We next evaluated the ERK-dependent phosphoproteome for the subcellular distribution of ERK-regulated phosphoproteins. We observed changes in phosphoproteins associated with every major organelle (Fig. 3E), consistent with ERK regulating a global phosphoproteome spanning all subcellular compartments (21). Downregulated phosphoproteins were enriched in cytoskeletal proteins at both 1 hour and 24 hours of ERK inhibition. At 24 hours, downregulated phosphoproteins were also enriched in nuclear proteins whereas upregulated phosphoproteins were enriched in plasma membrane-associated proteins.
We then determined gene set enrichment for the subcellular compartments enriched in ERK-regulated phosphoproteins. At 1 hour, downregulated cytoskeleton-associated phosphoproteins were involved in mitosis and RAS homolog (RHO) small GTPase signaling (fig. S3G). At 24 hours, additional cell cycle- and mitosis-related gene sets were associated with the cytoskeleton, with RHO GTPase signaling still enriched but no longer among the top ten significant gene sets (fig. S3H and data S6). Nuclear-associated phosphoproteins exhibiting downregulated phosphosites revealed more cell cycle-related pathways, including S phase, G2/M checkpoints, DNA replication, RNA polymerase II transcription, tRNA processing, and mRNA transport (fig. S3I). Phosphoproteins associated with the plasma membrane exhibiting upregulated phosphosites were enriched in receptor tyrosine kinase (RTK) signaling, transport of small molecules, apoptotic proteins, and cell-cell communication (fig. S3J). Taken together, we found that ERK inhibition led to changes in phosphorylation throughout the cell, with enrichment in subcellular localizations that differed between 1 hour and 24 hours of ERK inhibition. The top pathways among ERK regulated subcellular compartments are involved in regulation of cell cycle transitions, replication, RHO GTPase signaling, and RTK activation.

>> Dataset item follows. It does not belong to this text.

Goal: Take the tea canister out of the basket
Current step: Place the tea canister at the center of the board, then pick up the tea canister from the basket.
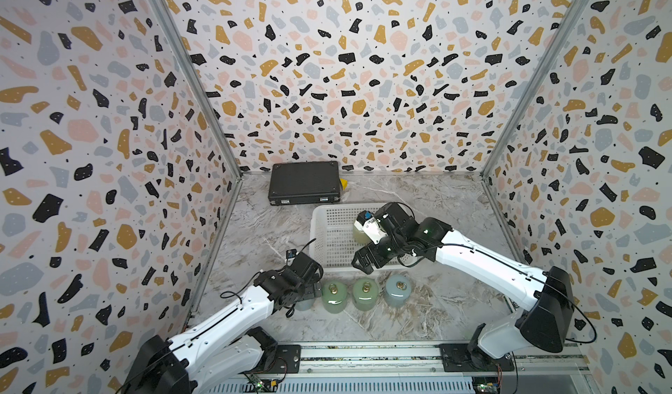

ERK regulates diverse signaling pathways through direct substrate interactions that propagate to secondary, indirect interactions that promote ERK activity at the subcellular level (5, 6). One approach that can provide an approximate indication of direct ERK substrates is to characterize the phosphoproteins for the presence of the minimal ERK phosphorylation motif, [S/T]-P (33), together with two distinct ERK docking sequences, DEF (also called docking site for ERK FXF or F) and D (also called DEJL) motifs (34). These ERK docking sites enhance the specificity and affinity of ERK substrate association. We found enrichment in all three ERK-directed motifs at each time point among the downregulated phosphosites, with ~75% having the [S/T]-P motif and ~40% having a D and/or DEF motif together with [S/T]-P (Fig. 3F). Subcellular localization of ERK can direct ERK-regulated processes (35), and ERK interacting motifs have been suggested to direct ERK activity to substrates in distinct subcellular compartments (36). Therefore, we determined the subcellular enrichment of ERK-interacting motifs among ERK-regulated phosphoproteins and found distinct patterns, with D motifs enriched in each compartment while DEF motifs were primarily localized to nuclear proteins (Fig. 3G and fig. S3K). We then evaluated the identified ERK-regulated subcellular pathways for ERK-binding and phosphorylation motifs. We found a high frequency of proteins containing DEF, D, and [S/T]-P motifs. At 1 hour ERKi, ERK-binding motifs were found in 43% (16/37) of the cytoskeleton-associated phosphoproteins in the top enriched pathways, and 62% (23/37) contained a [S/T]-P ERK phosphorylation motif (Fig. 3H). This increased to 57% (24/42) and 81% (34/42) of phosphoproteins with ERK-binding motifs and [S/T]-P ERK phosphorylation motif, respectively, among cytoskeleton-associated phosphoproteins at 24 hours ERKi (fig. S3L). Among nuclear-associated phosphoproteins enriched at 24 hours ERKi, 55% (113/204) contained ERK-binding motifs and 72% (286/398) a [S/T]-P motif (fig. S3M). These results highlight that ERK can engage a multitude of phosphoprotein candidates throughout subcellular compartments to impact diverse cellular processes.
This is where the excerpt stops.